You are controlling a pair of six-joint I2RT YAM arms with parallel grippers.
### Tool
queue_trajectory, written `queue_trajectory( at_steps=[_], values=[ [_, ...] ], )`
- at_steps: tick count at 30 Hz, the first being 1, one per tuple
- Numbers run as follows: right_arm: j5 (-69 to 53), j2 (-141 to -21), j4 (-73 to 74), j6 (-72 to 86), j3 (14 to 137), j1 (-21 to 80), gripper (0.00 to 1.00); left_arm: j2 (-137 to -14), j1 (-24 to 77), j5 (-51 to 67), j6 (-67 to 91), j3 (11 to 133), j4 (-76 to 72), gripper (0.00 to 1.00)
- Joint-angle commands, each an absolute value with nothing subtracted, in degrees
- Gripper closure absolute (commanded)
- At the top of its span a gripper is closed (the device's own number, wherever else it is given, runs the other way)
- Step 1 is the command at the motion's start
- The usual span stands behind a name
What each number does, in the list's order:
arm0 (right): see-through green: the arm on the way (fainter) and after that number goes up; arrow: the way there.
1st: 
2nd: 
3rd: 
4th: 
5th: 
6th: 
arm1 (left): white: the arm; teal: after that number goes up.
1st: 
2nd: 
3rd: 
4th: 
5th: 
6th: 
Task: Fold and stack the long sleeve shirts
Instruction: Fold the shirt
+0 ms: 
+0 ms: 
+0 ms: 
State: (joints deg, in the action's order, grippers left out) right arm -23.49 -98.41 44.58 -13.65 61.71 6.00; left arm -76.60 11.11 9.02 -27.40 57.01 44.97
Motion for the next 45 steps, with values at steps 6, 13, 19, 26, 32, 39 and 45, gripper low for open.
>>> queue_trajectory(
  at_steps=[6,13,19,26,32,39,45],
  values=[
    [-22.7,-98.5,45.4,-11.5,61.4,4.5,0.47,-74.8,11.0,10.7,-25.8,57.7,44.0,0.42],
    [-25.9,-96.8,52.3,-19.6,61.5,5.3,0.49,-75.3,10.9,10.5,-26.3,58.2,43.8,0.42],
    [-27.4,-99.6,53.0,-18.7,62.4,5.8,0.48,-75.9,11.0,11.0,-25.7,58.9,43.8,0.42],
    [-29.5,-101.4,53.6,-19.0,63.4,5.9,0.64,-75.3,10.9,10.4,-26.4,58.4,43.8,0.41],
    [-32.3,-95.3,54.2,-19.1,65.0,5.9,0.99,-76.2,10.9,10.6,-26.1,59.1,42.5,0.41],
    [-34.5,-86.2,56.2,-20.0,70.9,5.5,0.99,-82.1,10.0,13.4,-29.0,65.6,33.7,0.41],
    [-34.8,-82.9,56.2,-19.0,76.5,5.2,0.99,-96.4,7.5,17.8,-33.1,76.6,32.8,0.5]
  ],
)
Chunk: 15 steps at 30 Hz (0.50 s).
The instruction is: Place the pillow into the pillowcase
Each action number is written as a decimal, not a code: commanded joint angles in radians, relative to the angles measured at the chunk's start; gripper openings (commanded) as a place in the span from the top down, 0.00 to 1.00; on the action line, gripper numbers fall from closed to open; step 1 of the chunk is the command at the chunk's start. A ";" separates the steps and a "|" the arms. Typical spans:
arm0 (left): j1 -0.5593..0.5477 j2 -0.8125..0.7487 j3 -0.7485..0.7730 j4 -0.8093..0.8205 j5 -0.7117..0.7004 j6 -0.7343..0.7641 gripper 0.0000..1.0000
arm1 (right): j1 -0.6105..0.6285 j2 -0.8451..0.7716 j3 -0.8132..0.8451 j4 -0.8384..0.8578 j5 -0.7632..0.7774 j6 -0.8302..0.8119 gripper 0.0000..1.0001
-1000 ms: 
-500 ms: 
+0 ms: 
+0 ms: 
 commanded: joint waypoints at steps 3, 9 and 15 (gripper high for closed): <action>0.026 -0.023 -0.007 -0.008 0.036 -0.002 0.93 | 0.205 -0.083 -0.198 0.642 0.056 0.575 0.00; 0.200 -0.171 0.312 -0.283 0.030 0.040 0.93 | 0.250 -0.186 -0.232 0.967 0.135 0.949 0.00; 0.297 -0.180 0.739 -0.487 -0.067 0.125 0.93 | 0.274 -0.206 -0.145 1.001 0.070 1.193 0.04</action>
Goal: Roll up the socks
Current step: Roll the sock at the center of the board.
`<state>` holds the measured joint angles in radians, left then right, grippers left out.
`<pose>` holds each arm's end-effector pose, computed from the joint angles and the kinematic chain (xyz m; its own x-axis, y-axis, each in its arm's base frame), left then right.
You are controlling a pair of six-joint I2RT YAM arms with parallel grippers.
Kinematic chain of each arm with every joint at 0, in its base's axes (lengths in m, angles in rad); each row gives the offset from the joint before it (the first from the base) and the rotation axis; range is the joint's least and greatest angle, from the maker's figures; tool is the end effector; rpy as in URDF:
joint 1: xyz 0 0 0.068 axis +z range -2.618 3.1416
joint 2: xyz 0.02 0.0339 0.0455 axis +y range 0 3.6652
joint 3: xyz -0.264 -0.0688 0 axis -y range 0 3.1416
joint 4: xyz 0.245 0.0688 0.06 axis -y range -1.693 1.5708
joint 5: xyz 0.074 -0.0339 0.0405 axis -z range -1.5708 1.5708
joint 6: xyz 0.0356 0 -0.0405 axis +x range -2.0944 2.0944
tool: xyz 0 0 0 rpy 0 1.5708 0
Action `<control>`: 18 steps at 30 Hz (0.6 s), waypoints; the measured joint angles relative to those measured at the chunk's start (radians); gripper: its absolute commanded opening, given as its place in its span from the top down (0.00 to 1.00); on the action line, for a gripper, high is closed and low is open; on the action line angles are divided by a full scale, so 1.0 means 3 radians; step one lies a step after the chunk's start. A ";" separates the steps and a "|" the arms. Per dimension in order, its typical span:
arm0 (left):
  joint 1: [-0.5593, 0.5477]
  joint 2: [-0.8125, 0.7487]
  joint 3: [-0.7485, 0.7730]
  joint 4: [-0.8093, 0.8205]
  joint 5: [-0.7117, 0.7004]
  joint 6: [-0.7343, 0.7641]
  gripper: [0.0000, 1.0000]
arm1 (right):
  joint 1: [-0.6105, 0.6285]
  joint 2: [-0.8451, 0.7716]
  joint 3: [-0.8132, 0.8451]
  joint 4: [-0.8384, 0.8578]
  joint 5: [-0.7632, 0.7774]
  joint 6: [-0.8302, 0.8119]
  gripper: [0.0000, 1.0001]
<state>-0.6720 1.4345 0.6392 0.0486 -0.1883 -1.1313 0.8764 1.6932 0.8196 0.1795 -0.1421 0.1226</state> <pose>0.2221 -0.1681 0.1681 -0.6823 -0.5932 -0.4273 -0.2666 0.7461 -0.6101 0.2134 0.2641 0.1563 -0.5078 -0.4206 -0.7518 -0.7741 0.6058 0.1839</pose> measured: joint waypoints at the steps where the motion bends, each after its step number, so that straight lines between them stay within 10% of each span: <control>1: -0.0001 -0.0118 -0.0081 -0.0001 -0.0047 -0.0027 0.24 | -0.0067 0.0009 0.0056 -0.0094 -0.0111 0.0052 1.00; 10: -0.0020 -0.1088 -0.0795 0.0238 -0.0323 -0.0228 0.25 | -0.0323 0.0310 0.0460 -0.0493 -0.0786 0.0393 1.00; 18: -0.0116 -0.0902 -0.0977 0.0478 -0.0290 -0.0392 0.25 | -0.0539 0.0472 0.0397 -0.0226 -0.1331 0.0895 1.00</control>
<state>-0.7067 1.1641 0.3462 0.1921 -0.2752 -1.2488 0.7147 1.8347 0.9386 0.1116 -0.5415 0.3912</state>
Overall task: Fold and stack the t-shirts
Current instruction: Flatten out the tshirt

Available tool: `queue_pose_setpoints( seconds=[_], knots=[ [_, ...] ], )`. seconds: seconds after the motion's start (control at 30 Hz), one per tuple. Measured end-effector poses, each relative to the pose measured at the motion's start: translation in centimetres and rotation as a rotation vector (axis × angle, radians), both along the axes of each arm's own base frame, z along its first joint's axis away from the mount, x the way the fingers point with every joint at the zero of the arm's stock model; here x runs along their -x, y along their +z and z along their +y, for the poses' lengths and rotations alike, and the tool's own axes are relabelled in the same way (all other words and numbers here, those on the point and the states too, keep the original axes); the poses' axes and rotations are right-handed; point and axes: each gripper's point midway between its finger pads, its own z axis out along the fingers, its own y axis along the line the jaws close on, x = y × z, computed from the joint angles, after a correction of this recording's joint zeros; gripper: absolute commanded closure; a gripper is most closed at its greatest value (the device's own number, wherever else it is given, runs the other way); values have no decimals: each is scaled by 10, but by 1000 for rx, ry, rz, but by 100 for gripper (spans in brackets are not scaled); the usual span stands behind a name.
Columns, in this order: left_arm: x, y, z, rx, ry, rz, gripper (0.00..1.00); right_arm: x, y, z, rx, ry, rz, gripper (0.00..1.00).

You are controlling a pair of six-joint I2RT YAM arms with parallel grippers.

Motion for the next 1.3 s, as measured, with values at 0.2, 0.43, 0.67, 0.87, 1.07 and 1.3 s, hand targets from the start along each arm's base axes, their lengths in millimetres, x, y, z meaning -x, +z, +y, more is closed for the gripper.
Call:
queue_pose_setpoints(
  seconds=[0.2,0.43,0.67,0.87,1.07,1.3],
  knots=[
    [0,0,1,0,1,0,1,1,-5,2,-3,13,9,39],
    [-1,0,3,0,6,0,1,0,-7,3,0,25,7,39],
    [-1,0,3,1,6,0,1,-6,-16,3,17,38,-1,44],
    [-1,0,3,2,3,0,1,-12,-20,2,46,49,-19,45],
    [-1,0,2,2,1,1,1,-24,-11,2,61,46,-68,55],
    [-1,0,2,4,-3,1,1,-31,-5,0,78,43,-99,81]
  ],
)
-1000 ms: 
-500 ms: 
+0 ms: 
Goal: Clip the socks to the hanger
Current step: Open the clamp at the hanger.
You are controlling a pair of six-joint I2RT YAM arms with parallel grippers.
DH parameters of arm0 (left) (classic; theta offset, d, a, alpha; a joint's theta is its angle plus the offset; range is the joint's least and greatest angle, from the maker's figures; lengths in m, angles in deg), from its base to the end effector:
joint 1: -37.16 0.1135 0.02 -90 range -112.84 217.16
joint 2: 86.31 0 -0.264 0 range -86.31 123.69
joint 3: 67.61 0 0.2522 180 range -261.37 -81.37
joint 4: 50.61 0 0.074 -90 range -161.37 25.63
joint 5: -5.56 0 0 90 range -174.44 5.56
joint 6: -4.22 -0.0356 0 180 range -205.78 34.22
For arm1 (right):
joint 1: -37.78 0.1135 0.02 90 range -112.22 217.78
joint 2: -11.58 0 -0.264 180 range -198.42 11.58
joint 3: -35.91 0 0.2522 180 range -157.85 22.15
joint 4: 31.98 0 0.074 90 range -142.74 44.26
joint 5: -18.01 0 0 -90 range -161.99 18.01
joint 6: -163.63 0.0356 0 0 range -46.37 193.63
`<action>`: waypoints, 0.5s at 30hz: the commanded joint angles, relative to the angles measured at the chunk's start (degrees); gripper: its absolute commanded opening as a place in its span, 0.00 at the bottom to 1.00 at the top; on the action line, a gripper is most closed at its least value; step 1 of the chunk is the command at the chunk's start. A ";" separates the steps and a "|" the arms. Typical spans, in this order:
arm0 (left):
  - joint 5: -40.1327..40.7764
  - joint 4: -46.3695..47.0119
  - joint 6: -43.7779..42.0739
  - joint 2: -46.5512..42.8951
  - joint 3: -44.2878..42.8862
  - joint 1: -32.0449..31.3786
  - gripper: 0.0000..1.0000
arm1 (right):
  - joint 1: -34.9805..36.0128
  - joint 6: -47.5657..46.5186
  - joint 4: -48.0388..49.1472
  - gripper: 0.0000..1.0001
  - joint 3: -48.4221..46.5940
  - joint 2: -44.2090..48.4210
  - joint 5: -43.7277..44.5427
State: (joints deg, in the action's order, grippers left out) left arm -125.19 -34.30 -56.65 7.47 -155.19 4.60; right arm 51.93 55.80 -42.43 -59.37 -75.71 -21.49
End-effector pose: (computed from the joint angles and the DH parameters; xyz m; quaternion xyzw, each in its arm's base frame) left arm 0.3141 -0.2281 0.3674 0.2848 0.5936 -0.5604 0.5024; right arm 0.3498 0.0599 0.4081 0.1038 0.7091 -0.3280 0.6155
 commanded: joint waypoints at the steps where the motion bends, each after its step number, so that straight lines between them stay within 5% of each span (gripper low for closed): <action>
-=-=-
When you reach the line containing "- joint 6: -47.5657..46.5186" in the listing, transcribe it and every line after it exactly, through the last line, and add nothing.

RESPONSE TO THIS EXERCISE:
  - joint 6: -47.5657..46.5186
  - joint 4: -48.0388..49.1472
  - gripper: 0.0000..1.0001
  - joint 3: -48.4221..46.5940
  - joint 2: -44.2090..48.4210
  - joint 5: -43.7277..44.5427
State: (joints deg, in the action's order, grippers left out) left arm -125.19 -34.30 -56.65 7.47 -155.19 4.60; right arm 51.93 55.80 -42.43 -59.37 -75.71 -21.49
End-effector pose: (computed from the joint angles and the DH parameters; xyz m; quaternion xyzw, each in its arm's base frame) left arm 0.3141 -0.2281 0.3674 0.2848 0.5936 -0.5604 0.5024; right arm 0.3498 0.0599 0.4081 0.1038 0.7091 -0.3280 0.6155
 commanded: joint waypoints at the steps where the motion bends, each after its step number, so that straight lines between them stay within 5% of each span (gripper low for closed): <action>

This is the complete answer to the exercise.